■ **WHAT THE TASK ASKS**:
Check each line of the data for "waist", and copy the ones that have it.

────────────────

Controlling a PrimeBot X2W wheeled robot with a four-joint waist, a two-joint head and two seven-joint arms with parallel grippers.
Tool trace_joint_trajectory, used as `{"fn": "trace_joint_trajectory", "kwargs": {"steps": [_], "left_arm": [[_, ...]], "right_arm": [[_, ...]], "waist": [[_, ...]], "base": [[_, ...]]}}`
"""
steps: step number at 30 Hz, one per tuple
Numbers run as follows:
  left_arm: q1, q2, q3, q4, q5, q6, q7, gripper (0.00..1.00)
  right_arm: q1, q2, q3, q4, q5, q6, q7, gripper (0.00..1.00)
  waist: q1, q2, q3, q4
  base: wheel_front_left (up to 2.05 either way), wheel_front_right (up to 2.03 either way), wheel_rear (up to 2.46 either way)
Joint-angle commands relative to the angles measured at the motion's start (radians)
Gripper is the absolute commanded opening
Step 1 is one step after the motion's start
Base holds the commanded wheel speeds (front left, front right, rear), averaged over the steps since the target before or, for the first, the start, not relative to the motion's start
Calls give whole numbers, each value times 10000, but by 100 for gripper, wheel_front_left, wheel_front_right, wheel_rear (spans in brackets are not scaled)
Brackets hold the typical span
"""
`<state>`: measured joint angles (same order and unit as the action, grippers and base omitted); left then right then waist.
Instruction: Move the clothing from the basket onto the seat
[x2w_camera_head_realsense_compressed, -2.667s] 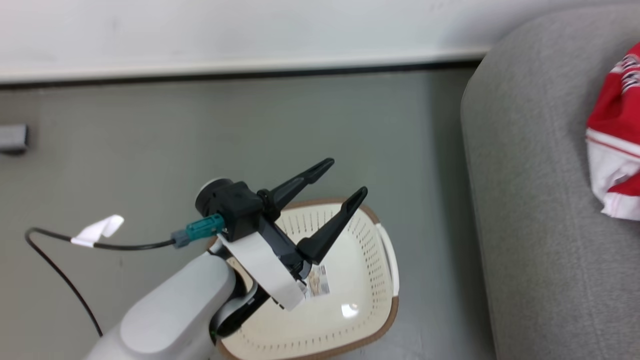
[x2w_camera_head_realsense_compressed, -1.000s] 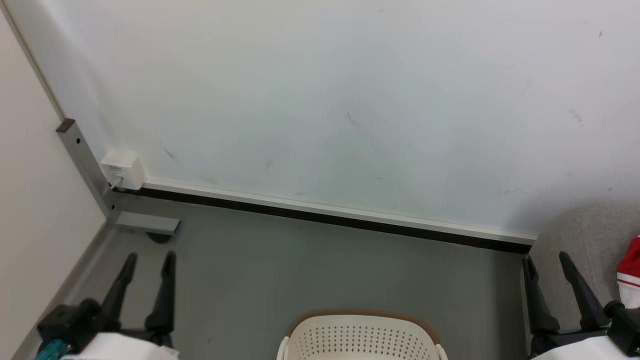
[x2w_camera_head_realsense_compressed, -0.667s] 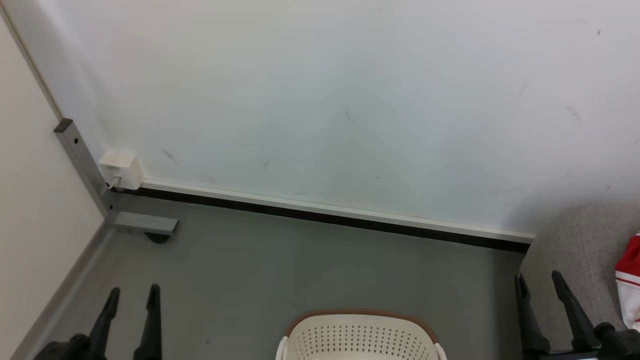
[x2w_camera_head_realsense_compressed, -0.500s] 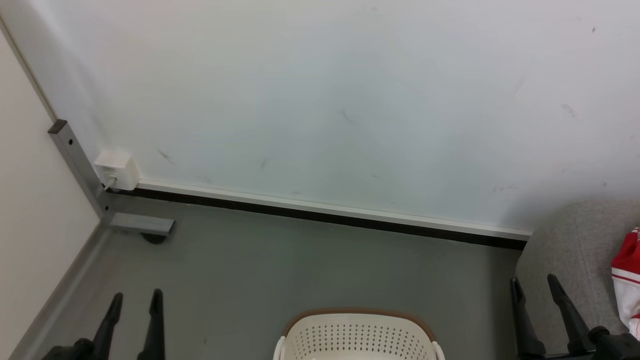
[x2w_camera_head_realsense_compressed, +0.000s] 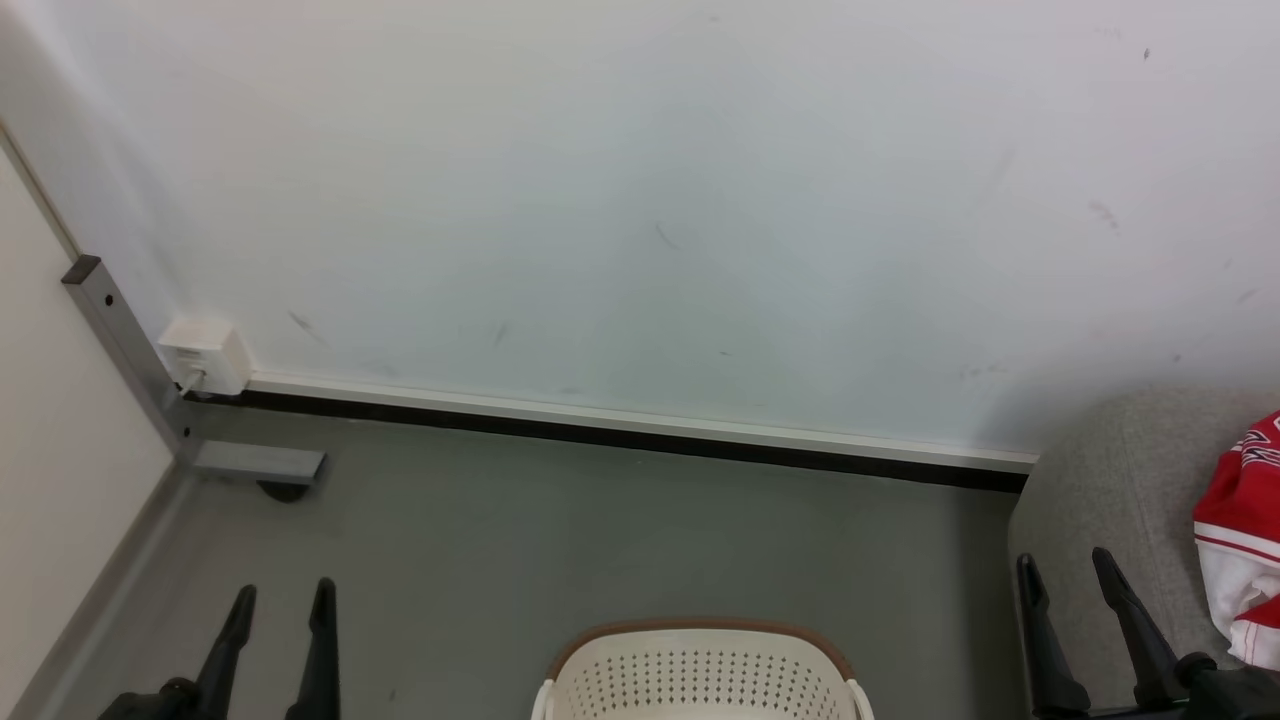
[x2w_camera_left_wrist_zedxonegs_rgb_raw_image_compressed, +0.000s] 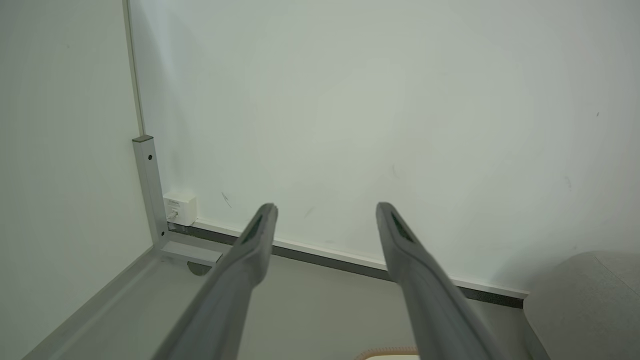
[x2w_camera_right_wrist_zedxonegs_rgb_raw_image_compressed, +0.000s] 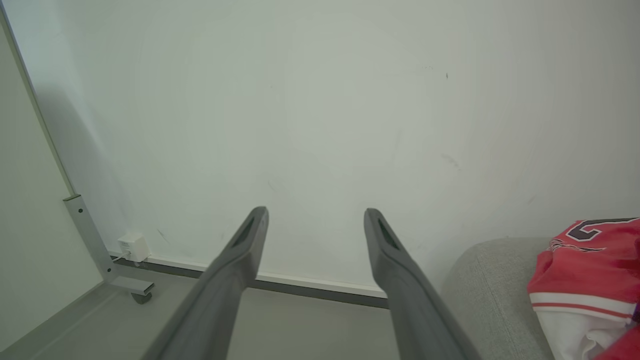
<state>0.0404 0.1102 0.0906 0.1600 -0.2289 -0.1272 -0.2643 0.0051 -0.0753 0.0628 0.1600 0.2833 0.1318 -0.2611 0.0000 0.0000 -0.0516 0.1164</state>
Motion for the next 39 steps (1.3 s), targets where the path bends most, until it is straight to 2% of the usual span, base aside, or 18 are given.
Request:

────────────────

■ **RESULT FOR THIS EXERCISE**:
Controlling a PrimeBot X2W wheeled robot with a four-joint waist, a two-joint head and two seven-joint arms with parallel grippers.
Tool trace_joint_trajectory, used as `{"fn": "trace_joint_trajectory", "kwargs": {"steps": [_], "left_arm": [[_, ...]], "right_arm": [[_, ...]], "waist": [[_, ...]], "base": [[_, ...]]}}`
  waist: q1, q2, q3, q4
`<state>`: measured joint angles (same order and unit as the action, grippers and base omitted); left then right then waist.

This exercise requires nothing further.